A battery with an emf of 7.9 V and internal resistance of 1.37 Ω is connected across a load resistor

R.If the current in the circuit is 0.88 A, what is the value of R?
Answer in units of Ω

What power is dissipated in the internal resistance of the battery?
Answer in units of W

How do you set this problem up?

I=ℇ/(R+r)

R= (ℇ-Ir)/I= (7.9-0.88•1.37)/0.88 = …
P=I²r = …

i = 7.9/(1.37+R)

.88 = 7.9/(1.37+R)
1.37 + R = 8.98
so
R = 7.61 ohms

P = i^2 r = .88^2(1.37) = 1.06 Watts

To solve this problem, you can use Ohm's law and the concept of power dissipation.

1. Finding the value of R:
According to Ohm's law, the voltage across a resistor (V) is equal to the current (I) multiplied by the resistance (R):
V = I * R

In this case, the voltage across the load resistor (V) is the EMF of the battery which is 7.9 V, and the current (I) is given as 0.88 A. We need to find the value of R.

Hence, we can rearrange the formula to solve for R:
R = V / I

Substituting the given values:
R = 7.9 V / 0.88 A

Calculating the value of R gives us:
R ≈ 8.98 Ω

Therefore, the value of R is approximately 8.98 Ω.

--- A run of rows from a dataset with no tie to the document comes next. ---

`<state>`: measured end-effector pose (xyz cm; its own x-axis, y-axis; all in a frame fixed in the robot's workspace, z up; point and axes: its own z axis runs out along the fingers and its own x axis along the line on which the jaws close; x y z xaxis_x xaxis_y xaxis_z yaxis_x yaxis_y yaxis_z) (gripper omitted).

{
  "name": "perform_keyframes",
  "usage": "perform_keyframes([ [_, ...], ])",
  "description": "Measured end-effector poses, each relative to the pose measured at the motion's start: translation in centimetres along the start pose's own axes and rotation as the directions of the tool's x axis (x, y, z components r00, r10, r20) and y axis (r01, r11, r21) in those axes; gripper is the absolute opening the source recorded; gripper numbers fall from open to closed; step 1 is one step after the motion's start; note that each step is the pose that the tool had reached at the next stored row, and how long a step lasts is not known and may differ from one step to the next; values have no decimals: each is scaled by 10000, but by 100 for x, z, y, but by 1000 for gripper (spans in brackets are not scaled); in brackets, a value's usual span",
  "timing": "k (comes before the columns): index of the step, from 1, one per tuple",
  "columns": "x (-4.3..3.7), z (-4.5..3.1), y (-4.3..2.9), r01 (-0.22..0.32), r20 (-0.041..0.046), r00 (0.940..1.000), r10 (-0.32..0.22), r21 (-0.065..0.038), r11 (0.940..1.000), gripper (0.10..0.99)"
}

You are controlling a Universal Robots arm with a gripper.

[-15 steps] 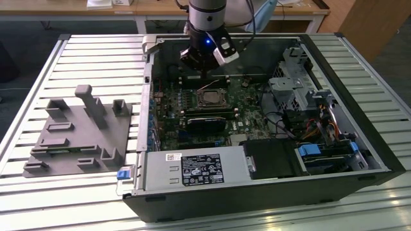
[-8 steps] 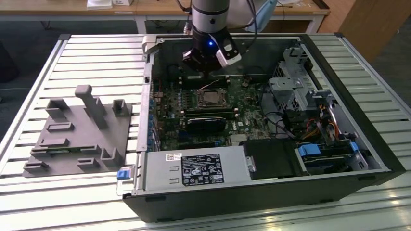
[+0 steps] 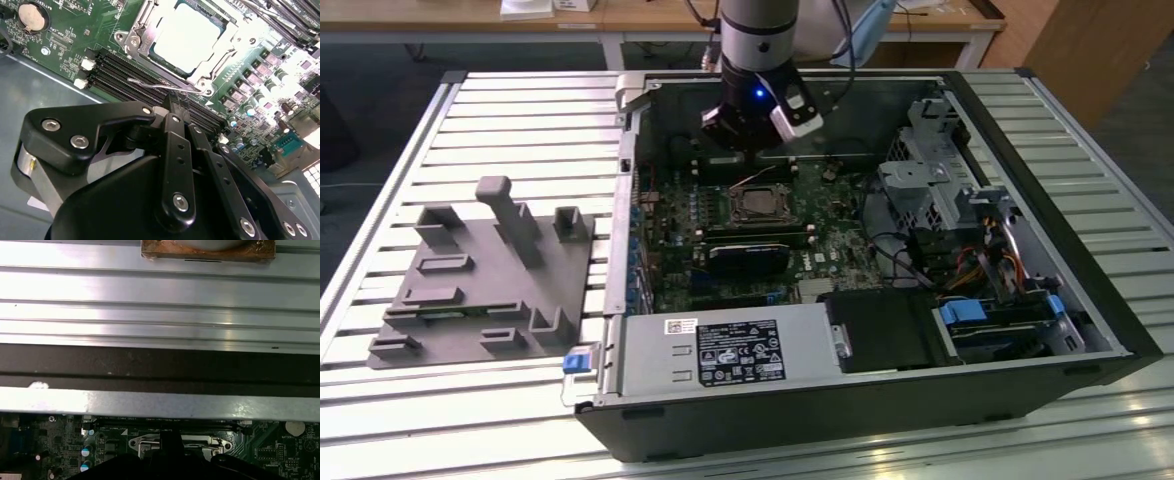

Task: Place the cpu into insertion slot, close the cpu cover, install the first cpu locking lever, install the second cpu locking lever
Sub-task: 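Install the first cpu locking lever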

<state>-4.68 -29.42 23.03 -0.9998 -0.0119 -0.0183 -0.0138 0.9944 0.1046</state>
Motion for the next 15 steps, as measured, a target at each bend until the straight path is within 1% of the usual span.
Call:
perform_keyframes([
  [5, -7, 7, -1, 4, -2, 10000, -4, 4, 10000, 106],
  [7, -20, 28, 0, 4, -1, 10000, -4, 6, 10000, 106],
  [15, -36, 36, 0, 5, -1, 10000, -5, 5, 10000, 106],
])
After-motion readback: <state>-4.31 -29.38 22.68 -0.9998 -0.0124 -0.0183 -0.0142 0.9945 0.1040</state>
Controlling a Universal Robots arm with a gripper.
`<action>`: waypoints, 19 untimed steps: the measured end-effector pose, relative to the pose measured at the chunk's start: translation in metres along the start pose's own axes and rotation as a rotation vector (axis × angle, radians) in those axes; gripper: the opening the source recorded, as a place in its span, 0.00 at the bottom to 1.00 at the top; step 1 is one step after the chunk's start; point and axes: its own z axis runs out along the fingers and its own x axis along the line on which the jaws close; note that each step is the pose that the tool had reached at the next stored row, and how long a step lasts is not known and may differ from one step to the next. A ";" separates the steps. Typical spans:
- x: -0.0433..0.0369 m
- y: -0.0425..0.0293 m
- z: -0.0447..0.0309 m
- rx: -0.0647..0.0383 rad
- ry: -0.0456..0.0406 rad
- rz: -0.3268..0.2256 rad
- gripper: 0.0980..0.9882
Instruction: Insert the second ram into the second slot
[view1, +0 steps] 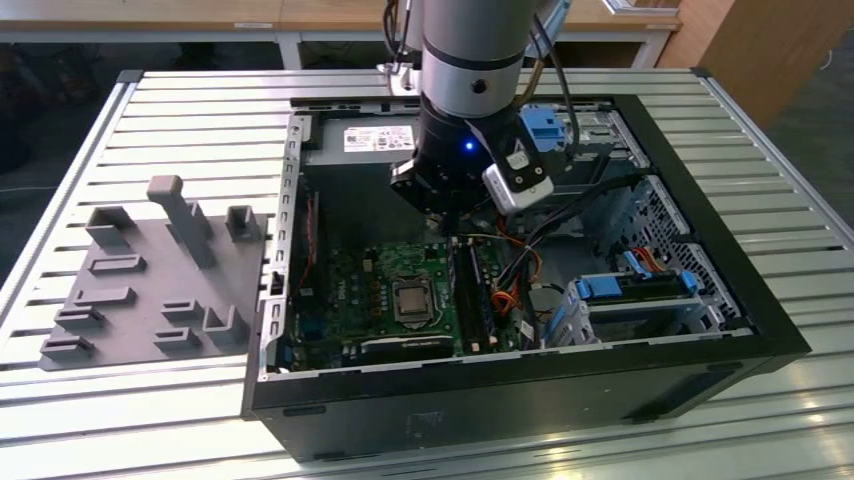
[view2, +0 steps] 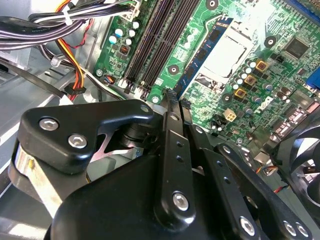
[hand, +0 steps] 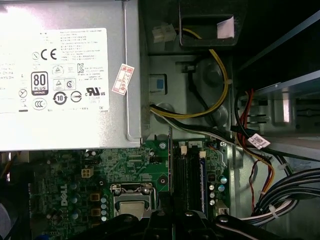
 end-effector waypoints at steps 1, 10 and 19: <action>0.0000 0.0000 0.0002 0.000 0.0000 0.000 0.04; 0.0001 -0.0005 0.0089 0.000 0.0000 0.000 0.04; 0.0001 -0.0008 0.0127 0.000 0.0000 0.000 0.04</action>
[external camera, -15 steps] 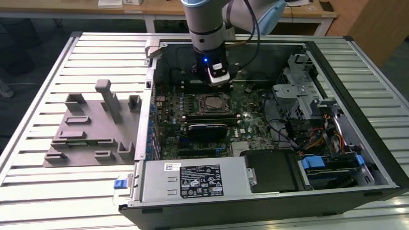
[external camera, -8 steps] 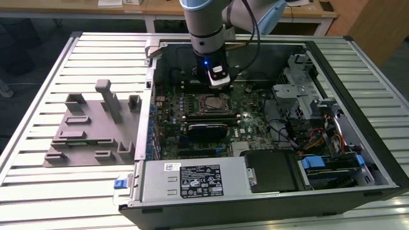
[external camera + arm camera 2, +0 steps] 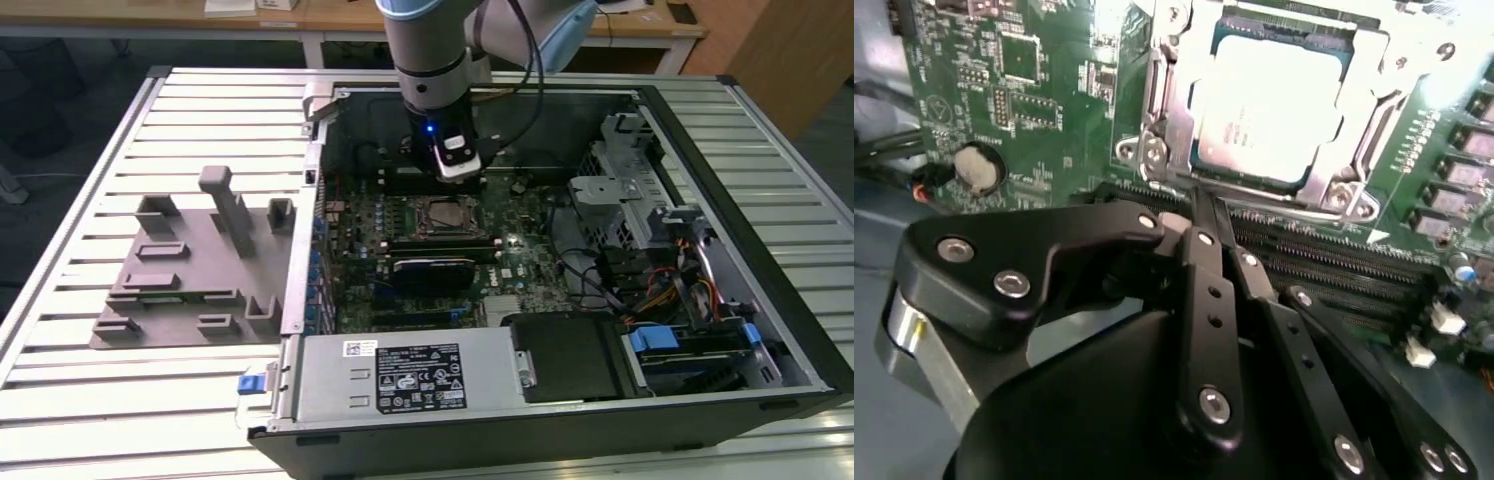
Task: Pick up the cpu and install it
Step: 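Install the first cpu locking lever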
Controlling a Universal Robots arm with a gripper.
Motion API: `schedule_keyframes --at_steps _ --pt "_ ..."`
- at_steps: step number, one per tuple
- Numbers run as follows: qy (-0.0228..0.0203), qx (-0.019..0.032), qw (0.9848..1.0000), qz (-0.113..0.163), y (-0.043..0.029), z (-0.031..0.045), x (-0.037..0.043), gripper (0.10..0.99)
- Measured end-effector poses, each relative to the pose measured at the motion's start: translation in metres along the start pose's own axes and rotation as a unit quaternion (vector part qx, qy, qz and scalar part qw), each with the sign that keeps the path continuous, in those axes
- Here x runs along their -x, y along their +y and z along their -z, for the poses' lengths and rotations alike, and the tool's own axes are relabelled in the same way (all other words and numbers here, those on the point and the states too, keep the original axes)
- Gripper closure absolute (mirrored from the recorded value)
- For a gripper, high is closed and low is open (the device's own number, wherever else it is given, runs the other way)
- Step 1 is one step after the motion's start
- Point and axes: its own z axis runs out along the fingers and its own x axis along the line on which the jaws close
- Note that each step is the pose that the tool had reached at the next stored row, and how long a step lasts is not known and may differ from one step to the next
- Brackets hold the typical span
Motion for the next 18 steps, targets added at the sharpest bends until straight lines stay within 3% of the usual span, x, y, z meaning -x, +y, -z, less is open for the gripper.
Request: schedule_keyframes --at_steps 5,12,18 --pt "0.0000 0.0000 1.0000 0.000 0.0020 0.0127 0.0022 0.980" --pt "0.0000 -0.0004 1.0000 0.000 0.0013 0.0131 0.0026 0.980" --pt "0.0024 -0.0048 1.0000 0.000 -0.0095 0.0135 0.0067 0.980"
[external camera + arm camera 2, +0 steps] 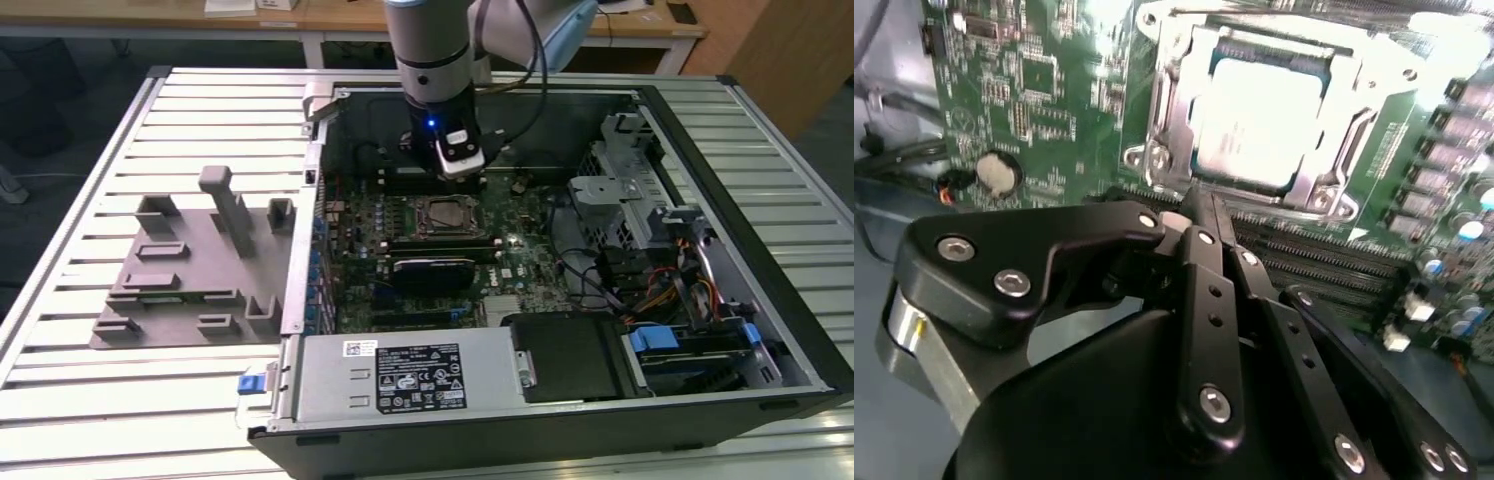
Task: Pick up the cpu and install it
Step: 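Install the first cpu locking lever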
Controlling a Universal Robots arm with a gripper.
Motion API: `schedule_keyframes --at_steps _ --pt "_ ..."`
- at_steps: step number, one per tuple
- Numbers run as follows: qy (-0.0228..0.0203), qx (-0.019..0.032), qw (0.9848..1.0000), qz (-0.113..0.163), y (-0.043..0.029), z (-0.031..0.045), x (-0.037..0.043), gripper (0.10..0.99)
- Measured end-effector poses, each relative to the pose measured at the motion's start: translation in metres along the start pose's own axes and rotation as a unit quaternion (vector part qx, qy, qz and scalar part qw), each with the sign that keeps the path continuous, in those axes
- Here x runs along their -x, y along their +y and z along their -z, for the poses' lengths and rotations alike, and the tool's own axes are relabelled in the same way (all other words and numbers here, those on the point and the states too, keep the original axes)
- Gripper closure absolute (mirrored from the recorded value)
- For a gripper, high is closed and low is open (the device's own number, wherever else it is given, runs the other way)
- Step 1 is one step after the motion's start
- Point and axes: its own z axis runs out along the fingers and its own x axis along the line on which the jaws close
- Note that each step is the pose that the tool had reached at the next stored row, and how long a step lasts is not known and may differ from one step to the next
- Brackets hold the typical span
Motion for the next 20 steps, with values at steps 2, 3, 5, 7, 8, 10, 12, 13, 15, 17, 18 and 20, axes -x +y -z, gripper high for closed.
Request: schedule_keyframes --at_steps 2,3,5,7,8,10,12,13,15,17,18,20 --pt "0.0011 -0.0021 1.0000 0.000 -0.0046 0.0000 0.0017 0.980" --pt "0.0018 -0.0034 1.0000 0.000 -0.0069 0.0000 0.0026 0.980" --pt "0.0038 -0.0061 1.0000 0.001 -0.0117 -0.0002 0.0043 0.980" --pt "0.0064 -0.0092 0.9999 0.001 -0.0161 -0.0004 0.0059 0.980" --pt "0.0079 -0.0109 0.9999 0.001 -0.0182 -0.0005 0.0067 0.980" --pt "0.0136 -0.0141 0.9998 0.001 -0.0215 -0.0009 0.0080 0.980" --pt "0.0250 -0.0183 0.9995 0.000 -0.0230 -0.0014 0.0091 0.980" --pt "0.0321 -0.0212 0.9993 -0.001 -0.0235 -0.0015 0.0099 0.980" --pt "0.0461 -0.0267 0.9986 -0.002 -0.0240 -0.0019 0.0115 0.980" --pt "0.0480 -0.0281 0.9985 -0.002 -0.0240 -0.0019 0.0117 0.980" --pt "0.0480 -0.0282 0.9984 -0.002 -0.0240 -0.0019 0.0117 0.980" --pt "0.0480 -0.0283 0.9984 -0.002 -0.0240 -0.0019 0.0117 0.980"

2. Finding the power dissipated in the internal resistance:
The power dissipated in any resistor can be calculated using the formula:
P = I^2 * R

Here, we're looking to find the power dissipated in the internal resistance (P). The current (I) is given as 0.88 A, and the resistance of the internal resistor (R) is given as 1.37 Ω.

Substituting the given values:
P = (0.88 A)^2 * 1.37 Ω

Calculating the power dissipated in the internal resistance gives us:
P ≈ 1.01 W

Therefore, the power dissipated in the internal resistance of the battery is approximately 1.01 W.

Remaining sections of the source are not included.